Arquimaes leu os olhos do
selvático conde e compreendeu que este só procurava uma desculpa para levar a
cabo a sua ameaça. Toda a gente sabia que Morfidio era tão sanguinário como uma
dessas bestas que saíam de noite em busca de carne humana e que qualquer
ocasião era boa para saciar o seu apetite. Mais depressa preferimos morrer a
curvar-nos à tua exigência!, gritou Arturo do chão. Defenderei Arquimaes com a
minha própria vida, se for necessário! Isso pode arranjar-se já de seguida, rapaz,
assegurou Morfidio, segurando com força Arturo, que ainda tinha dificuldades
para respirar. Abre os olhos, Arquimaes, e verás que não estou a brincar! O
homem desembainhou a sua adaga e com um movimento rápido cravou-a no estômago
de Arturo, com a mesma frieza e indiferença como se estivesse a trinchar um
pedaço de carne num banquete.

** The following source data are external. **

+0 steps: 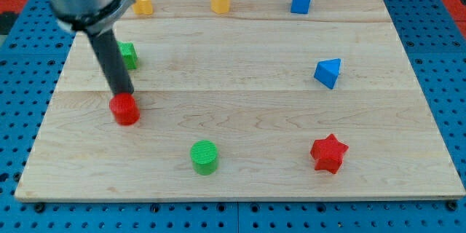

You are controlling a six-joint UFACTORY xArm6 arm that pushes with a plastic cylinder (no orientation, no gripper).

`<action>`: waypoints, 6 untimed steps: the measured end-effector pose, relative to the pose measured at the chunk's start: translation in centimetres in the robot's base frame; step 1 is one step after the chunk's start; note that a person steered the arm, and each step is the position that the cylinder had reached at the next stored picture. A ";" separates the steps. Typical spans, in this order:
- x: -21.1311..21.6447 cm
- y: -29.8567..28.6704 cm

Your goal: Push the red circle to the bottom left

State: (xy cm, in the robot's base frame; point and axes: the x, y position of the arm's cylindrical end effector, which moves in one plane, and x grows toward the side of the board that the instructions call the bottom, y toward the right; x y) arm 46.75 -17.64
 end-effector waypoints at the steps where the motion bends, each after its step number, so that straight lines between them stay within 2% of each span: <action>1: 2.2 -0.1; 2: 1.4 5.6; 3: 4.3 4.0; 4: 5.2 -1.5; 6: 5.0 -1.4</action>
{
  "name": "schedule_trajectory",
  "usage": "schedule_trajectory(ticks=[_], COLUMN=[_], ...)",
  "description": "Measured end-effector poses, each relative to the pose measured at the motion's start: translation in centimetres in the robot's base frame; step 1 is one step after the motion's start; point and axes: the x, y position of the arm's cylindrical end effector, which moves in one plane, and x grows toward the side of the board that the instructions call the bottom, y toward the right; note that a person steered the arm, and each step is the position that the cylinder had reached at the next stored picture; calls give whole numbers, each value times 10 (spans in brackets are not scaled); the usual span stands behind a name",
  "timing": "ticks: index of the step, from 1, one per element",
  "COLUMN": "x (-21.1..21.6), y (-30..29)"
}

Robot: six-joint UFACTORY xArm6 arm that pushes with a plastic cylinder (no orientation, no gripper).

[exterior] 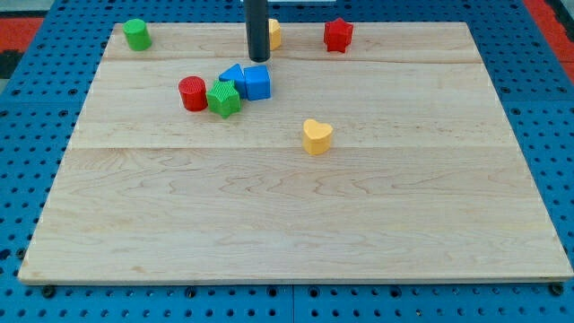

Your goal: Nudge the red circle and green star down a bit

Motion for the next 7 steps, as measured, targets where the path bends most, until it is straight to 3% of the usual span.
schedule_trajectory(ticks=[2, 3, 5, 7], x=[34, 34, -5, 3], y=[85, 77, 8, -123])
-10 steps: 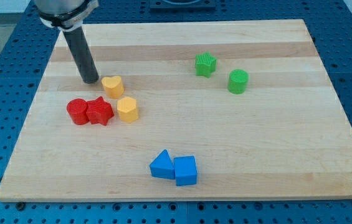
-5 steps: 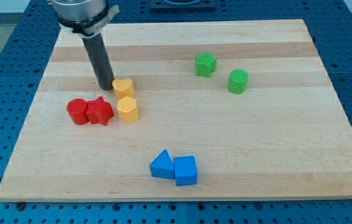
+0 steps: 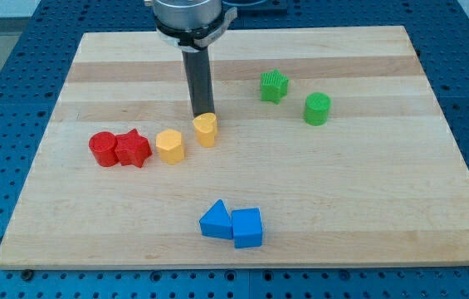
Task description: Push yellow heart to the right of the yellow hexagon
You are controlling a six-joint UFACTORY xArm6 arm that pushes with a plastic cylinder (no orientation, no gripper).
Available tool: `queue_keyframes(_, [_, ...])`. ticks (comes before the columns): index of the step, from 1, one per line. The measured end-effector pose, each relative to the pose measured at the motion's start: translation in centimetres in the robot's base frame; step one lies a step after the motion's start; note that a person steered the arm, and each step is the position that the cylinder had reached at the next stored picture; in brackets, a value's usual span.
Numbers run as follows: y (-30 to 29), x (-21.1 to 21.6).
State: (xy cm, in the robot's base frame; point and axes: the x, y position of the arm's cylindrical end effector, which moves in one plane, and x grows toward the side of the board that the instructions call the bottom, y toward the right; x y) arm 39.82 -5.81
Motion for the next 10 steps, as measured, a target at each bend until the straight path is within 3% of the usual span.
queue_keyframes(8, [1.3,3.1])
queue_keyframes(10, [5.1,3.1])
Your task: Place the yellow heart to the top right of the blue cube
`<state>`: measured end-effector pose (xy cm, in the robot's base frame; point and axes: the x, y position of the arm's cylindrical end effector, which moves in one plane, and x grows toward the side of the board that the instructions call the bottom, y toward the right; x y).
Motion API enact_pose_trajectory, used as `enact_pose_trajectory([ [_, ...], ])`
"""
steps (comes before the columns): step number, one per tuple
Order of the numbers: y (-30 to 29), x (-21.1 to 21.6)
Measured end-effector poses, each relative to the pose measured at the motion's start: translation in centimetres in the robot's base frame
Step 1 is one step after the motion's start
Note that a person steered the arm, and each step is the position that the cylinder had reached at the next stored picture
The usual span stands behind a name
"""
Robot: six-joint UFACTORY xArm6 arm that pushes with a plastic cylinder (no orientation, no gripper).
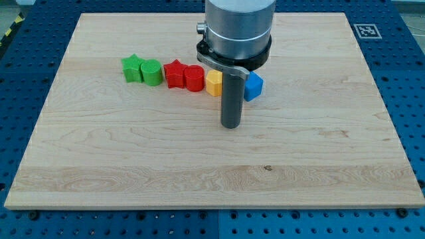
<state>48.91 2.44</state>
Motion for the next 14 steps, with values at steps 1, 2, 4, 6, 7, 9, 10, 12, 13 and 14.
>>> enact_pose_trajectory([
  [1, -0.4, 0.0],
  [2, -3.5, -1.2],
  [4, -3.1, -2.4],
  [6, -0.3, -4.2],
  [7, 1.9, -3.1],
  [9, 5.9, -1.9],
  [10, 5.9, 1.2],
  [12, 8.9, 3.0],
  [13, 9.3, 1.5],
  [14, 9.3, 1.0],
])
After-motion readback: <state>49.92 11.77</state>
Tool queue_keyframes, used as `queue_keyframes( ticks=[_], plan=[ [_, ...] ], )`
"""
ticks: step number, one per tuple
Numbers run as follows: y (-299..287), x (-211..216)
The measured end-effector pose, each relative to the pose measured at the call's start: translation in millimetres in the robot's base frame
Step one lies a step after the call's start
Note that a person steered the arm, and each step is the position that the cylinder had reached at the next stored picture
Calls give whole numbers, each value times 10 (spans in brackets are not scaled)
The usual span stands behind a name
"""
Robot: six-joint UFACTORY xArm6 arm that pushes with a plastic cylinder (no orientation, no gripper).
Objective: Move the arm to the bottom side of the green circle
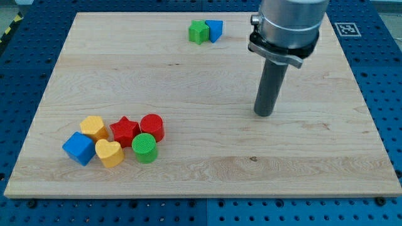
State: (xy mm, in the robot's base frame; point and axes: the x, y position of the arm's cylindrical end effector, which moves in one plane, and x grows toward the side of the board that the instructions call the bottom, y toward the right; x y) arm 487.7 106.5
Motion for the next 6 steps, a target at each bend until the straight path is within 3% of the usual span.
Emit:
queue_keyframes(
  ticks=[4, 6],
  plan=[
    [-114, 604],
    [-114, 678]
  ],
)
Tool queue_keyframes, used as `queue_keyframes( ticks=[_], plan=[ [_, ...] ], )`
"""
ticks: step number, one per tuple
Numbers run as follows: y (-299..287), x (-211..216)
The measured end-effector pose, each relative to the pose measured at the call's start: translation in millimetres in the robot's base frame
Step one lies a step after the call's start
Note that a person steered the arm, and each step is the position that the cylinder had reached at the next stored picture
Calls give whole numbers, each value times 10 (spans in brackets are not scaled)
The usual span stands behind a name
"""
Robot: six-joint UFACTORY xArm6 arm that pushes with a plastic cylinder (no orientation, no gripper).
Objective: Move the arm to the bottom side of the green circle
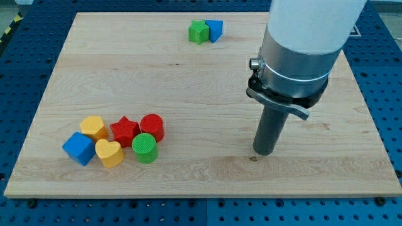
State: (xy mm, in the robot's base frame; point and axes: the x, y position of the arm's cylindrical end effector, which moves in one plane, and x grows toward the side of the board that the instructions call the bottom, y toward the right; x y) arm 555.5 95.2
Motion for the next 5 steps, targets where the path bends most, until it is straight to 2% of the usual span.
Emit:
queue_keyframes(
  ticks=[3, 5],
  plan=[
    [24, 131],
    [-170, 467]
  ],
)
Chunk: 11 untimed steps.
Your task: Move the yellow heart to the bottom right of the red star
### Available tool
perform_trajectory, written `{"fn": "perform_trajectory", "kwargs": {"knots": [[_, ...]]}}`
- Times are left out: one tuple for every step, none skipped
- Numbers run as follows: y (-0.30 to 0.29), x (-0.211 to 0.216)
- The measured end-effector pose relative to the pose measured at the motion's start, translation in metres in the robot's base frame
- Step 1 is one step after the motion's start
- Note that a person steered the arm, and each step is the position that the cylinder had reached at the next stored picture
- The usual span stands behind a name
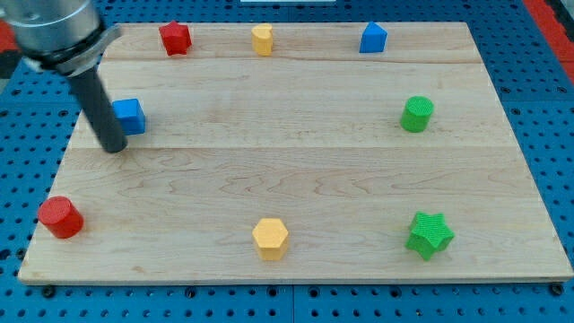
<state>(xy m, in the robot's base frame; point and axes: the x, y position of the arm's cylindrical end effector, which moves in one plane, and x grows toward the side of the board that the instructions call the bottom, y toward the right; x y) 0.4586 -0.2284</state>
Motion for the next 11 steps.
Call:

Arquimaes viu horrorizado como o corpo do seu
ajudante caía no chão, fazendo um ruído contundente. Isto vai demonstrar-te que
estou a falar a sério!, acrescentou o conde, fazendo-lhe sinal com a ponta da
adaga ensanguentada. Agora, se puderes, salva-lhe a vida com os teus remédios e
pensa na vantagem de me contares o teu segredo. Tu serás o próximo! Não passas
de uma alimária, conde Morfidio!, respondeu Arquimaes, ao mesmo tempo que
abraçava Arturo, tapando e pressionando com força a ferida grave, que sangrava
com abundância. Desde aqui onde estou, invoco as forças do bem para que
defrontem a tua maldade! Que elas te dêem o que mereces! O conde invasor
esboçou um sorriso sinistro para deixar bem claro que as maldições não o
afectavam. Ele era um homem de acção e sempre conseguia o que desejava. Em nome
da minha autoridade, tudo isto fica requisitado!, ordenou. Soldados, pegai
todos os pertences deste homem e levai-os para a fortaleza! Não toqueis em
nada!, grunhiu Arquimaes, tomado de indignação. Que a pior das maldiçoes caia
sobre aquele que se atrever a tirar um único objecto do seu lugar! Os soldados
ficaram quietos, receosos de que a ameaça de Arquimaes se cumprisse. Então,
Eric Morfidio deu um passo em frente e, depois de golpear vários objectos com a
sua espada, colocou a extremidade afiada sobre a garganta do alquimista e
pressionou até ao limite em que o aço podia perfurar a pele. Insisto para que
venhas de bom grado para o meu castelo. A menos que prefiras juntar-te ao teu
criado». In Santiago Garcia Clairac, O Reino dos Sonhos, O Exército Negro, 2006,
tradução de Ana Maria Silva, Planeta Manuscritos, Lisboa, 2009, ISBN
978-989-657-020-0.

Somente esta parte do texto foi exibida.